I live near the Ohio River, so I often park the van in a riverside park, where I can watch the commerce of barges and trains while reading, writing, and grading. I find reminders of such commerce to be reassuringly physical and linear, in contrast to the meandering ways of the academic mind. But I, too, must pay attention to the physical, finding sunny, windless spots on cold days and shady, breezy spots when it’s warm. I choose spots with attention to birdsong and the angle of the sun while avoiding bugs, the noise of rambunctious children, and secondhand smoke from those who share these public spaces.

 
 

Most of my work in the van is done from the comfort of a bean bag chair I bought to furnish my grad school apartment over a decade ago, ergonomics be damned.
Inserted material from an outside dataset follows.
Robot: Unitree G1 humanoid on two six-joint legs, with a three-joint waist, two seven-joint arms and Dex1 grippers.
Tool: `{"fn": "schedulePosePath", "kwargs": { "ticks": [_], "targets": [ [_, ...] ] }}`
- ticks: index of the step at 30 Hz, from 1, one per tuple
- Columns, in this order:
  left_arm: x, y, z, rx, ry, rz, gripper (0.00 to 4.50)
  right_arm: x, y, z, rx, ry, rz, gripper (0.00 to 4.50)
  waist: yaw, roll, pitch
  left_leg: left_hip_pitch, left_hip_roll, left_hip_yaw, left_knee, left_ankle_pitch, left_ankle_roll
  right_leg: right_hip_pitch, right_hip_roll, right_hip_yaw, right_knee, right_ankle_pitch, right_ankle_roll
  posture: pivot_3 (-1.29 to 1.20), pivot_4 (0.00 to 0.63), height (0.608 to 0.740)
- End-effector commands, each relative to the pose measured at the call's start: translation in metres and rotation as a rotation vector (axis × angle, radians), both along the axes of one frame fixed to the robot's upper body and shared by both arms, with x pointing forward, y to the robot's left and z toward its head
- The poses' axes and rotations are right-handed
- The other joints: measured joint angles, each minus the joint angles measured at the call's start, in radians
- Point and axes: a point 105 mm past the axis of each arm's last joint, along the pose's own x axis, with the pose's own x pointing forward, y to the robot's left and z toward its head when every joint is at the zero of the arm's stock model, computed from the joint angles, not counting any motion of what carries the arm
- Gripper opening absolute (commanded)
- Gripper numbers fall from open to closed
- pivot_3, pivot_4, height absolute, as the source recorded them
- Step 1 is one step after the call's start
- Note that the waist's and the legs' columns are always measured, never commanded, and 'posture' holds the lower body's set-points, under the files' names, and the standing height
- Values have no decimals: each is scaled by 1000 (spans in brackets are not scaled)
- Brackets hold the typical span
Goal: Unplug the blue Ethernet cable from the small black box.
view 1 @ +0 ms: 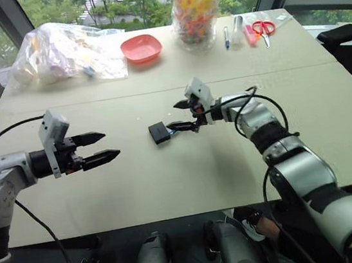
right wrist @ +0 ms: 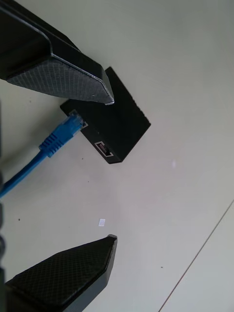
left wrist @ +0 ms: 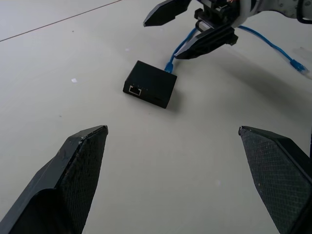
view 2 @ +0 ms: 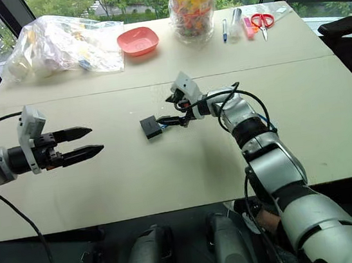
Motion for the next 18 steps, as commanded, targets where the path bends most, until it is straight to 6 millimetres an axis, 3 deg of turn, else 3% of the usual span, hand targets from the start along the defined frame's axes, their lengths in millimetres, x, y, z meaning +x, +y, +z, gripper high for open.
{"fn": "schedulePosePath", "kwargs": {
  "ticks": [1, 3, 9, 15, 18],
  "targets": [
    [-9, -8, 7, -19, -40, 1, 4474, -6, -2, -23, -156, 21, 70, 4500, -1, 0, 0, 0, -1, 0, 0, 0, 0, 0, -1, 1, 0, 0, 0, 0, 150, 740],
    [-16, -8, 5, -26, -40, 22, 4474, -11, -7, -35, -263, 31, 126, 4500, -4, 0, 0, 1, -1, 2, 0, 0, 0, 0, -1, 2, 0, 0, 0, 0, 150, 740],
    [-33, 2, 2, -44, -39, 122, 4474, -16, -8, -23, -251, 48, 208, 4500, -3, 1, 0, 5, 0, 0, 0, 1, -3, 2, 0, 2, 3, -3, -3, 0, 150, 740],
    [-29, -2, 3, -45, -48, 130, 4474, -18, -1, -35, -261, 54, 199, 4500, -4, 1, 0, 5, 1, -1, 1, 2, -4, 2, 0, 2, 5, -3, -3, 0, 150, 740],
    [-25, -4, 3, -39, -52, 126, 4500, -21, 8, -38, -244, 72, 212, 3617, -7, 1, -1, 6, 1, 0, 1, 2, -4, 1, 0, 2, 8, -2, -3, 0, 150, 740]
  ]
}}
The cot I sleep on during road trips becomes an extended desk, holding phone, scattered papers, and, during long sessions, an external battery for my phone and laptop. Built-in cup holders (I have many to choose from!) keep my coffee at hand; a compartment in the ceiling stores basic office supplies, even though I hardly ever use them. And if I do want to work at a desk, I have a camp stool and a compact table that fits where my Stow ‘n Go rear seats used to be before I removed them to add storage space for road trips.

 
 

I have a perfectly acceptable work space at home, which I resort to when temps dip below 40 or rise above 80, but I work in the van when I can. Perhaps my preference for this mobile office stems from an inclination toward minimalism that I find difficult to achieve in the rest of my life or a suppressed desire for full-time travel, supported by frequent perusals of #vanlife accounts online. Or, more immediately, a hope that solitude and minimal access to power will help me work more efficiently and without interruption. Usually, it works. But I’m also road-trip ready with solar lights, a cooler, and hiking gear, the van a constant reminder that the more work I can get done during the academic year, the more time I’ll have to travel in the summer.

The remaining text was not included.